## PROBLEM REQUIREMENTS
Return the whole listing exactly, omitting the pictures.

━━━━━ DATA BLOCK

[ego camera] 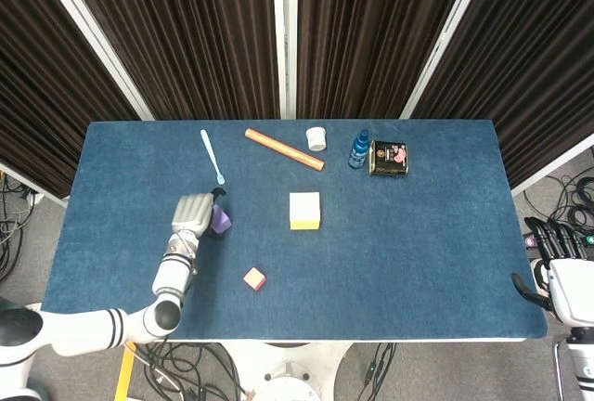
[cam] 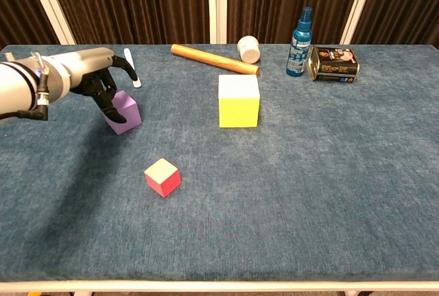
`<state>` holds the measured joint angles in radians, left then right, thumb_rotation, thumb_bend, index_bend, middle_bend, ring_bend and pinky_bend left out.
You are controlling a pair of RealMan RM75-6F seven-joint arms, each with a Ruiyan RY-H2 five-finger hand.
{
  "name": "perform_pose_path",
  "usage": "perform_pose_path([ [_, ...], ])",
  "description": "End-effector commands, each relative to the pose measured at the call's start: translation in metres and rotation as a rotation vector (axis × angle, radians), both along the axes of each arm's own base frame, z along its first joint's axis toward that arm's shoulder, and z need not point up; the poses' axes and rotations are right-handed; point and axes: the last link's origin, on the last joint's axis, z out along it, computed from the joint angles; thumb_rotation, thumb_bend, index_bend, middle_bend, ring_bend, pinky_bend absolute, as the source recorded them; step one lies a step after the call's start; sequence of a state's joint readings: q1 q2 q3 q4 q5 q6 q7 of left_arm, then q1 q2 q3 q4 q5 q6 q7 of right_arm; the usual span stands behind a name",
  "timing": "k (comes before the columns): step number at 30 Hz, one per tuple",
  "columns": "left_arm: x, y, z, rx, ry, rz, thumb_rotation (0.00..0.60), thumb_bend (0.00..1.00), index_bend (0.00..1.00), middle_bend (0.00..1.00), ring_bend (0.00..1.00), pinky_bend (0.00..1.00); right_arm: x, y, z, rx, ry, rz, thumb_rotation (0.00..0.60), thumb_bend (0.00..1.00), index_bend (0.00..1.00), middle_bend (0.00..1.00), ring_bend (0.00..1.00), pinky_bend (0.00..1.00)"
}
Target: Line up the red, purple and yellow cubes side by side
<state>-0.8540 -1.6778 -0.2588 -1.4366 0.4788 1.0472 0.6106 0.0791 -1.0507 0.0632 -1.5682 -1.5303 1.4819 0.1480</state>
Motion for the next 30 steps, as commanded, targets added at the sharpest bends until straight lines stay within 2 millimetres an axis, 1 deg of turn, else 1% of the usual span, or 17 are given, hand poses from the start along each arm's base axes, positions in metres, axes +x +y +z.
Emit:
perform_pose_path([
  [1,-0.001,0.004,-0.002,0.03,0.043,0.01,0.6,0.0,0.27,0.89,0.92,1.0,-0.001,0.0,0.0,0.0,0.0,0.001,0.6,0.2,0.0,0.09,0.0,0.08],
  [5,-0.006,0.006,0.001,0.048,0.069,0.026,0.6,0.0,0.27,0.89,0.92,1.0,-0.002,0.0,0.002,-0.003,0.0,-0.004,0.6,0.21,0.0,0.09,0.0,0.08],
  [11,-0.014,0.003,0.004,0.037,0.092,0.035,0.6,0.0,0.29,0.89,0.92,1.0,-0.004,0.001,0.001,-0.002,-0.006,-0.004,0.6,0.2,0.0,0.09,0.0,0.08],
  [15,-0.02,0.003,0.005,0.036,0.084,0.046,0.6,0.0,0.37,0.9,0.93,1.0,-0.005,0.002,0.003,-0.007,-0.005,-0.004,0.6,0.2,0.0,0.09,0.0,0.08],
  [17,-0.022,0.003,0.004,0.033,0.083,0.047,0.6,0.0,0.39,0.9,0.93,1.0,-0.005,0.002,0.003,-0.007,-0.004,-0.006,0.6,0.2,0.0,0.09,0.0,0.08],
  [24,-0.018,0.002,0.001,0.025,0.035,0.028,0.6,0.02,0.52,0.91,0.93,1.0,-0.004,0.002,0.002,-0.005,-0.002,-0.003,0.6,0.21,0.0,0.09,0.0,0.08],
  [30,-0.015,0.004,-0.001,0.032,0.02,0.007,0.6,0.07,0.58,0.91,0.93,1.0,-0.004,0.002,0.003,-0.007,0.002,-0.008,0.6,0.21,0.0,0.09,0.0,0.08],
])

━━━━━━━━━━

## RESULT BELOW
[ego camera] 
[cam] 
`<state>` holds the measured joint angles in radians, left then right, thumb_rotation, thumb_bend, index_bend, middle_bend, ring_bend and pinky_bend left out.
You are controlling a pair of RealMan RM75-6F seven-joint arms, each with a Ruiyan RY-H2 five-finger hand.
{
  "name": "perform_pose_path",
  "usage": "perform_pose_path([ [_, ...], ])",
  "description": "End-effector commands, each relative to the pose measured at the call's start: translation in metres and rotation as a rotation vector (axis × angle, radians), both along the axes of each arm's own base frame, z along its first joint's axis toward that arm's shoulder, and z need not point up; the poses' axes and rotations are right-handed; point and axes: the last link's origin, on the last joint's axis, z out along it, computed from the joint angles; thumb_rotation, thumb_bend, index_bend, middle_bend, ring_bend, pinky_bend absolute, as the source recorded them; step one lies a step after the call's start; sequence of a state's joint readings: q1 q2 q3 q4 q5 q6 q7 of left_arm, then q1 q2 q3 q4 q5 q6 q7 of right_arm; the usual span stands behind a name",
  "timing": "k (comes before the columns): step number at 30 Hz, one per tuple",
  "columns": "left_arm: x, y, z, rx, ry, rz, thumb_rotation (0.00..0.60), thumb_bend (0.00..1.00), index_bend (0.00..1.00), middle_bend (0.00..1.00), ring_bend (0.00..1.00), pinky_bend (0.00..1.00); right_arm: x, y, z, rx, ry, rz, thumb_rotation (0.00..0.60), thumb_bend (0.00..1.00), index_bend (0.00..1.00), middle_bend (0.00..1.00), ring_bend (0.00..1.00), pinky_bend (0.00..1.00)"
}
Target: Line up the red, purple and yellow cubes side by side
<state>-0.8540 -1.6778 -0.2588 -1.4366 0.4788 1.0472 0.6106 0.0791 -1.0507 0.0632 -1.5682 -1.5303 1.4819 0.1480</state>
Motion for the next 30 steps, as commanded, targets added at the sharpest bends until straight lines stay within 2 millimetres an axis, 1 deg of turn, else 1% of the usual span, or 17 are given, hand poses from the start along each arm's base axes, positions in metres, axes +x +y +z.
Emit:
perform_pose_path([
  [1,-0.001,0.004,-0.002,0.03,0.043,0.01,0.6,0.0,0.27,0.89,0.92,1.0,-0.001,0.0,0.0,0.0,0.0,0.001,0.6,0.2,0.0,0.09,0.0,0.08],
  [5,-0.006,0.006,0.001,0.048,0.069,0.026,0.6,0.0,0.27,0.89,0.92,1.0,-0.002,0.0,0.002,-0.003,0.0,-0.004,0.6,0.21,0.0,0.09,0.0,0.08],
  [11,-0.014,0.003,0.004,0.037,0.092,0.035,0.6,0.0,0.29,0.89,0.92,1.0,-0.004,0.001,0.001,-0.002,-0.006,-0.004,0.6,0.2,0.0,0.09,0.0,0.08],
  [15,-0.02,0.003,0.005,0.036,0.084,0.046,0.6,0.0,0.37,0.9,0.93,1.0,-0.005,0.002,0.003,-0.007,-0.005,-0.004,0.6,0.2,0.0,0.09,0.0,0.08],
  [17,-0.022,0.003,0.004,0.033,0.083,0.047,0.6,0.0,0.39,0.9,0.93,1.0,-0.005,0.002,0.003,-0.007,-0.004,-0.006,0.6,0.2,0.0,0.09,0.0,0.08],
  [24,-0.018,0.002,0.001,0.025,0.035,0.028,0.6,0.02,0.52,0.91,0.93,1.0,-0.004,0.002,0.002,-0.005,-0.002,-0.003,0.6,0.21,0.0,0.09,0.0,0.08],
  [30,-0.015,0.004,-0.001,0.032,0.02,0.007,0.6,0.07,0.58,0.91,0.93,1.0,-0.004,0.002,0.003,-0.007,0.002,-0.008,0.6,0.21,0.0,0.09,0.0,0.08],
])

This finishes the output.